Department of Nephrology, The Affiliated Wuxi People's Hospital of Nanjing Medical University, 214023, Wuxi, China.
School of Electronic and Information Engineering, Suzhou University of Science and Technology, 215009, Suzhou, China.
Comput Math Methods Med. 2021 Jul 27;2021:2464821. doi: 10.1155/2021/2464821. eCollection 2021.

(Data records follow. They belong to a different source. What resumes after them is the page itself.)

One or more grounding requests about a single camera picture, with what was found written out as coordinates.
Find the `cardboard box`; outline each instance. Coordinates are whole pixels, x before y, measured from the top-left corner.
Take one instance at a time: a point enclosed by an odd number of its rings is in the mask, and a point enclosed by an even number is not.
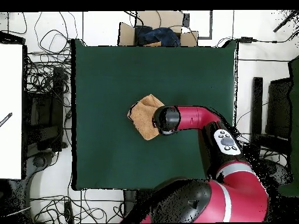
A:
[[[182,47],[197,46],[198,31],[182,33],[184,14],[179,11],[159,10],[161,27],[169,27],[179,37]],[[160,26],[160,18],[155,10],[137,11],[137,16],[143,21],[144,26],[157,29]],[[141,26],[140,20],[136,20],[136,26]],[[120,23],[118,46],[135,45],[135,28],[125,23]]]

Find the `power adapter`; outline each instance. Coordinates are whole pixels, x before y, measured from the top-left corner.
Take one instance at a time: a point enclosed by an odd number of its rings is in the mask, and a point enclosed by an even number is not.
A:
[[[72,202],[66,201],[64,203],[64,217],[67,221],[67,224],[75,224],[74,214],[72,212]]]
[[[257,42],[253,37],[241,37],[238,39],[240,43],[250,44],[252,42]]]

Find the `white floor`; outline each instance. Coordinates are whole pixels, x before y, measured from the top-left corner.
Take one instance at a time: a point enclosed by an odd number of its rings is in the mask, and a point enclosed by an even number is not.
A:
[[[68,12],[62,12],[66,21],[69,38],[76,37],[75,23],[77,26],[78,38],[83,39],[88,46],[98,45],[117,45],[117,36],[119,22],[130,24],[129,16],[124,12],[72,12],[74,18]],[[26,38],[28,52],[41,51],[37,45],[37,37],[34,26],[40,13],[25,13],[27,21],[27,32],[20,35]],[[277,33],[273,29],[284,19],[281,11],[277,10],[214,10],[213,11],[213,39],[199,40],[200,46],[214,46],[219,40],[226,37],[240,38],[241,36],[253,37],[263,41],[283,41],[286,40],[294,31],[294,23],[291,22],[282,27]],[[209,35],[209,14],[208,11],[190,11],[190,27],[192,30],[198,30],[199,36]],[[0,30],[7,29],[6,16],[0,14]],[[36,25],[36,31],[39,39],[51,29],[57,29],[65,34],[63,19],[58,12],[43,12],[40,20]],[[9,14],[9,30],[19,33],[24,32],[25,23],[22,13]],[[49,36],[45,40],[45,46],[53,38]],[[270,81],[280,78],[289,77],[287,62],[299,55],[297,48],[299,38],[296,37],[291,41],[281,44],[271,43],[252,43],[240,44],[239,63],[238,63],[238,98],[237,98],[237,119],[251,109],[251,87],[252,78],[255,76],[264,79],[263,102],[267,102],[267,85]],[[52,49],[59,50],[63,47],[64,40],[59,37],[53,42]],[[263,109],[263,130],[265,130],[266,119],[265,105]],[[249,132],[250,114],[244,116],[238,123],[238,129],[241,132]],[[64,149],[58,162],[43,172],[39,172],[32,182],[30,192],[31,198],[53,197],[55,195],[67,195],[68,184],[71,177],[71,147]],[[69,195],[73,200],[78,200],[80,204],[80,192],[70,189]],[[113,207],[119,206],[123,199],[123,192],[120,190],[87,190],[86,200],[91,208],[102,208],[107,217],[114,215]],[[49,203],[47,200],[36,200],[32,202],[32,214],[40,212],[42,207]],[[73,205],[75,214],[79,213],[79,207]],[[93,215],[101,218],[103,213],[96,211]],[[44,214],[41,220],[48,220],[49,216]],[[115,217],[110,222],[119,222],[120,218]],[[105,219],[98,220],[99,223],[105,222]],[[82,223],[94,223],[91,217],[87,217]]]

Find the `control buttons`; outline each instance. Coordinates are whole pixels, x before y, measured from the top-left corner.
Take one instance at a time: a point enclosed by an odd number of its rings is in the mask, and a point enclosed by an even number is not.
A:
[[[232,156],[241,154],[233,136],[226,129],[216,130],[214,138],[221,153]]]
[[[223,138],[221,141],[221,144],[224,146],[232,146],[235,145],[235,141],[232,138]]]

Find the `desk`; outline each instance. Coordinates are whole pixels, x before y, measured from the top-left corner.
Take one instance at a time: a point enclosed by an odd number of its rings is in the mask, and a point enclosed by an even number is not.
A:
[[[0,44],[0,179],[22,176],[23,91],[23,46]]]
[[[196,130],[145,141],[127,112],[152,93],[167,105],[213,107],[232,123],[236,42],[225,48],[71,44],[73,189],[205,179]]]

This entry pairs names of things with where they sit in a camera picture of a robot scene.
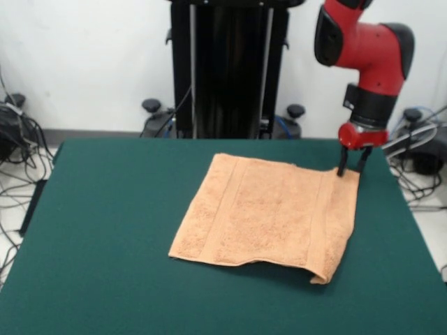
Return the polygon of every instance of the black knob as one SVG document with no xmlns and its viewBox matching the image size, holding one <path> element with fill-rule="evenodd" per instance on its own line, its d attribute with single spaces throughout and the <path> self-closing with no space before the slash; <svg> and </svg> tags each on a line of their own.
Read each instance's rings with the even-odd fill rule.
<svg viewBox="0 0 447 335">
<path fill-rule="evenodd" d="M 287 114 L 292 119 L 298 119 L 306 114 L 306 109 L 301 105 L 290 105 L 287 107 Z"/>
<path fill-rule="evenodd" d="M 413 124 L 422 119 L 422 112 L 417 110 L 416 108 L 408 108 L 404 110 L 404 118 L 410 123 Z"/>
<path fill-rule="evenodd" d="M 142 102 L 141 106 L 147 110 L 148 113 L 154 114 L 160 109 L 161 104 L 157 99 L 147 99 Z"/>
</svg>

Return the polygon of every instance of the black stand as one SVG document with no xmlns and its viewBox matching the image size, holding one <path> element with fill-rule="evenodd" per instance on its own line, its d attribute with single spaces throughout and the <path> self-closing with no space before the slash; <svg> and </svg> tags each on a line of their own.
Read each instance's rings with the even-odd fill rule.
<svg viewBox="0 0 447 335">
<path fill-rule="evenodd" d="M 172 0 L 175 104 L 183 138 L 271 137 L 288 7 L 304 0 Z"/>
</svg>

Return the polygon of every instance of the white wall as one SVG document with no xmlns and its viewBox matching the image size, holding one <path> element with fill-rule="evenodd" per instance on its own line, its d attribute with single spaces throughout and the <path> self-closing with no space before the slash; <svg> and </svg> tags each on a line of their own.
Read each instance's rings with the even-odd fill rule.
<svg viewBox="0 0 447 335">
<path fill-rule="evenodd" d="M 308 137 L 335 137 L 349 117 L 342 107 L 355 71 L 314 59 L 319 6 L 291 10 L 277 111 L 302 103 Z M 163 0 L 0 0 L 0 62 L 10 91 L 28 97 L 27 110 L 44 128 L 139 131 L 145 98 L 173 104 L 170 4 Z M 374 0 L 368 22 L 402 22 L 415 32 L 411 77 L 392 124 L 410 105 L 447 103 L 447 1 Z M 329 119 L 323 125 L 322 117 Z"/>
</svg>

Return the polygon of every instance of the orange towel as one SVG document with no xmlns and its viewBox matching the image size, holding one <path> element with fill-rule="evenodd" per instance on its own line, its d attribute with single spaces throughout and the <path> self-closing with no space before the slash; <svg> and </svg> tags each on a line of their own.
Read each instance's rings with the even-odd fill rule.
<svg viewBox="0 0 447 335">
<path fill-rule="evenodd" d="M 169 256 L 236 267 L 271 262 L 327 284 L 354 228 L 359 174 L 217 154 Z"/>
</svg>

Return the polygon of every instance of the black equipment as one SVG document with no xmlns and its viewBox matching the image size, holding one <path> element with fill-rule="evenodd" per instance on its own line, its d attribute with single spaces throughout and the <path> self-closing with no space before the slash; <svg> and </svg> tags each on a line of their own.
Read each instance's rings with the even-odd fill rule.
<svg viewBox="0 0 447 335">
<path fill-rule="evenodd" d="M 36 142 L 34 125 L 23 117 L 21 108 L 26 98 L 22 94 L 8 96 L 0 103 L 0 163 L 17 148 L 26 155 L 30 142 Z"/>
<path fill-rule="evenodd" d="M 287 8 L 305 0 L 171 1 L 179 137 L 271 138 Z"/>
<path fill-rule="evenodd" d="M 397 132 L 397 137 L 410 135 L 408 139 L 398 142 L 384 150 L 385 155 L 389 155 L 396 151 L 402 151 L 396 157 L 401 159 L 411 159 L 413 161 L 414 171 L 418 174 L 433 175 L 438 173 L 445 162 L 447 162 L 447 126 L 440 121 L 428 122 L 421 121 L 422 113 L 417 108 L 409 108 L 404 111 L 405 125 Z M 433 126 L 437 129 L 429 129 L 421 133 L 417 133 L 422 127 Z M 425 144 L 425 142 L 433 132 L 436 135 Z"/>
</svg>

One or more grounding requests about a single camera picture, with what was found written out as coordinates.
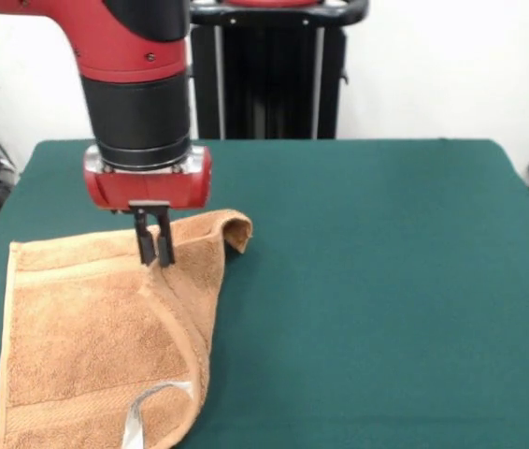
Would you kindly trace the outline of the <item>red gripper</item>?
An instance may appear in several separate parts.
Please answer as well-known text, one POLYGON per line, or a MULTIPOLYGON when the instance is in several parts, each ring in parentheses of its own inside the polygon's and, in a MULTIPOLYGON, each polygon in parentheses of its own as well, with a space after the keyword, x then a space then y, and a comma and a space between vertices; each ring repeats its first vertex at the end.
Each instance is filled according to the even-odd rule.
MULTIPOLYGON (((83 157, 83 178, 90 198, 102 210, 128 211, 136 202, 157 204, 153 215, 159 226, 157 238, 159 265, 175 263, 169 206, 175 210, 201 209, 207 204, 212 175, 209 148, 193 146, 189 153, 170 167, 152 171, 126 171, 104 163, 98 148, 90 146, 83 157)), ((132 207, 140 261, 149 266, 156 258, 148 230, 147 213, 132 207)))

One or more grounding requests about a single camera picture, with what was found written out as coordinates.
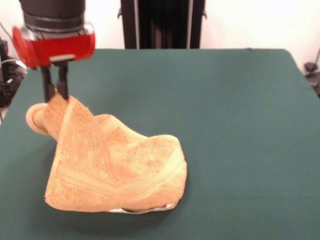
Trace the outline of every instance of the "towel fold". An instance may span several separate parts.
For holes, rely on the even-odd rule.
[[[172,135],[146,137],[58,93],[26,121],[57,141],[45,191],[55,209],[141,214],[173,209],[184,194],[187,163]]]

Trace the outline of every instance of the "green table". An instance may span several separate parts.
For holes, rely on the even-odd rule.
[[[69,91],[95,115],[177,136],[185,195],[145,215],[47,206],[56,144],[25,122],[43,101],[31,72],[0,126],[0,239],[320,239],[320,102],[288,52],[98,50],[71,64]]]

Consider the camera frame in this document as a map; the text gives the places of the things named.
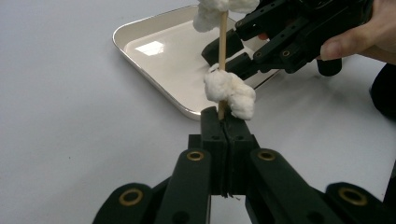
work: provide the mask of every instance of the fingernail
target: fingernail
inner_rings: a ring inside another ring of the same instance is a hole
[[[324,44],[320,48],[320,58],[322,61],[333,60],[341,57],[341,45],[339,42]]]

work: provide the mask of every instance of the black object
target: black object
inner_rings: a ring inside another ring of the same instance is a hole
[[[387,63],[382,68],[370,93],[375,107],[383,115],[396,119],[396,65]]]
[[[227,34],[227,57],[243,49],[242,40],[266,33],[271,39],[253,54],[245,53],[226,63],[226,70],[242,79],[259,70],[285,69],[294,73],[319,56],[321,45],[330,37],[365,23],[371,16],[373,0],[261,0],[255,11],[235,24]],[[202,56],[218,62],[219,40],[205,47]],[[324,76],[342,68],[341,59],[318,61]]]
[[[128,184],[116,189],[93,223],[209,223],[210,196],[246,195],[252,223],[396,223],[396,216],[357,186],[312,189],[276,151],[260,148],[246,123],[218,121],[215,107],[201,113],[201,134],[189,137],[170,178],[151,189]]]

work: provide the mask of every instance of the tray
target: tray
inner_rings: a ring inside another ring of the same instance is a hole
[[[119,27],[113,42],[122,55],[153,84],[173,105],[190,119],[216,105],[205,96],[204,74],[209,65],[201,56],[204,47],[219,37],[219,29],[198,33],[192,27],[197,6],[183,7],[158,16],[134,21]],[[235,21],[228,19],[228,29]],[[251,54],[266,42],[259,38],[244,42]],[[258,73],[246,80],[254,89],[277,70]]]

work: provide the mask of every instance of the metal tray
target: metal tray
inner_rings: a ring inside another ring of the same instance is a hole
[[[219,29],[198,33],[192,27],[197,6],[183,7],[119,27],[113,42],[122,55],[185,116],[199,119],[201,110],[216,105],[205,96],[204,74],[209,65],[201,56],[204,47],[219,37]],[[228,19],[228,29],[235,21]],[[244,42],[251,54],[266,42]],[[258,73],[246,80],[254,89],[276,73]]]

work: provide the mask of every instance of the human hand
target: human hand
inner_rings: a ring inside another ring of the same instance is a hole
[[[323,61],[355,53],[396,64],[396,1],[374,0],[372,18],[361,26],[328,39],[320,49]]]

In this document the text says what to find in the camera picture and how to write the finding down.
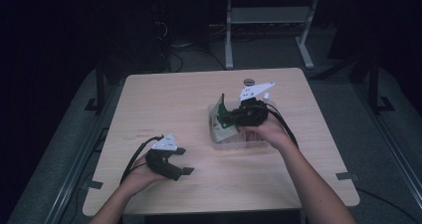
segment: wooden table
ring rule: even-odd
[[[84,213],[92,216],[117,188],[137,148],[152,136],[172,132],[182,156],[170,162],[195,170],[178,181],[154,183],[131,199],[125,214],[203,213],[301,208],[280,154],[271,147],[215,150],[207,107],[224,93],[236,101],[243,81],[276,82],[271,100],[295,134],[304,156],[347,206],[359,197],[326,126],[308,82],[299,69],[136,75],[127,78]]]

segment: dark wall
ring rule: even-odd
[[[4,223],[95,61],[77,3],[1,0],[0,5]]]
[[[422,0],[350,0],[329,56],[345,59],[374,50],[422,115]]]

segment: transparent plastic box
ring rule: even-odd
[[[275,107],[274,102],[267,101],[268,104]],[[227,102],[224,103],[227,111],[232,111],[237,109],[240,105],[240,102]],[[213,115],[212,111],[214,110],[216,104],[208,106],[208,121],[209,121],[209,132],[210,138],[213,141],[212,146],[216,150],[226,150],[226,149],[238,149],[238,148],[252,148],[252,147],[267,147],[270,144],[262,140],[256,133],[251,131],[237,131],[236,134],[227,137],[220,141],[215,141],[213,138]]]

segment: dark background
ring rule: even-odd
[[[421,4],[320,0],[314,25],[337,26],[333,58],[347,58],[377,41],[381,67],[422,113]],[[154,39],[161,32],[155,22],[168,23],[174,38],[187,35],[206,48],[208,23],[224,23],[225,6],[225,0],[0,0],[5,95],[0,222],[7,221],[79,85],[98,61],[112,82],[128,74],[162,72],[159,53],[171,41]]]

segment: metal stand
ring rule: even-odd
[[[369,42],[369,44],[362,52],[338,63],[337,65],[326,70],[325,72],[322,72],[321,74],[310,77],[309,79],[323,80],[340,71],[341,69],[354,64],[354,67],[348,78],[353,83],[361,83],[364,80],[364,77],[369,73],[368,103],[372,110],[376,114],[379,114],[379,112],[394,111],[394,107],[387,97],[381,97],[381,100],[384,103],[383,106],[378,105],[379,65],[376,57],[377,48],[378,43],[373,41]]]
[[[99,61],[96,66],[97,75],[97,105],[94,103],[96,99],[90,99],[85,107],[85,111],[96,111],[99,114],[105,105],[105,77],[103,73],[102,62]]]
[[[317,1],[313,0],[311,7],[248,7],[234,8],[232,0],[227,0],[227,24],[226,24],[226,69],[233,69],[233,54],[231,29],[232,24],[248,24],[248,23],[304,23],[305,27],[302,34],[296,37],[298,48],[301,52],[305,66],[308,69],[314,67],[313,61],[308,53],[305,45],[308,32],[313,22],[314,13],[317,9]]]

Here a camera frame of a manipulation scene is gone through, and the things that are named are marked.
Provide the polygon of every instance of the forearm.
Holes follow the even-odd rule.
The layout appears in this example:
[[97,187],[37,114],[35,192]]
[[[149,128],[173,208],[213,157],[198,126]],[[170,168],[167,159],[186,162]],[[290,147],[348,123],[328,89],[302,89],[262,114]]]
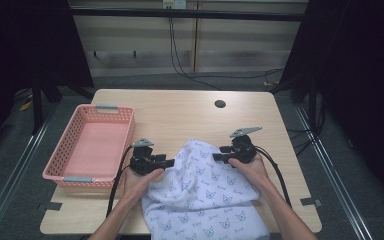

In end-stage renal disease (ESRD), vascular calcification risk factors are essential for the survival of hemodialysis patients. To effectively assess the level of vascular calcification, the machine learning algorithm can be used to predict the vascular calcification risk in ESRD patients. As the amount of collected data is unbalanced under different risk levels, it has an influence on the classification task. So, an effective fuzzy support vector machine based on self-representation (FSVM-SR) is proposed to predict vascular calcification risk in this work. In addition, our method is also compared with other conventional machine learning methods, and the results show that our method can better complete the classification task of the vascular calcification risk.
在终末期肾病(ESRD)中,血管钙化的危险因素对血液透析患者的生存至关重要。为了有效评估血管钙化的程度,可以使用机器学习算法预测 ESRD 患者的血管钙化风险。由于不同风险水平下收集的数据量不平衡,因此会对分类任务产生影响。因此,本工作提出了一种基于自表示的有效模糊支持向量机(FSVM-SR)来预测血管钙化风险。此外,还将我们的方法与其他常规机器学习方法进行了比较,结果表明,我们的方法可以更好地完成血管钙化风险的分类任务。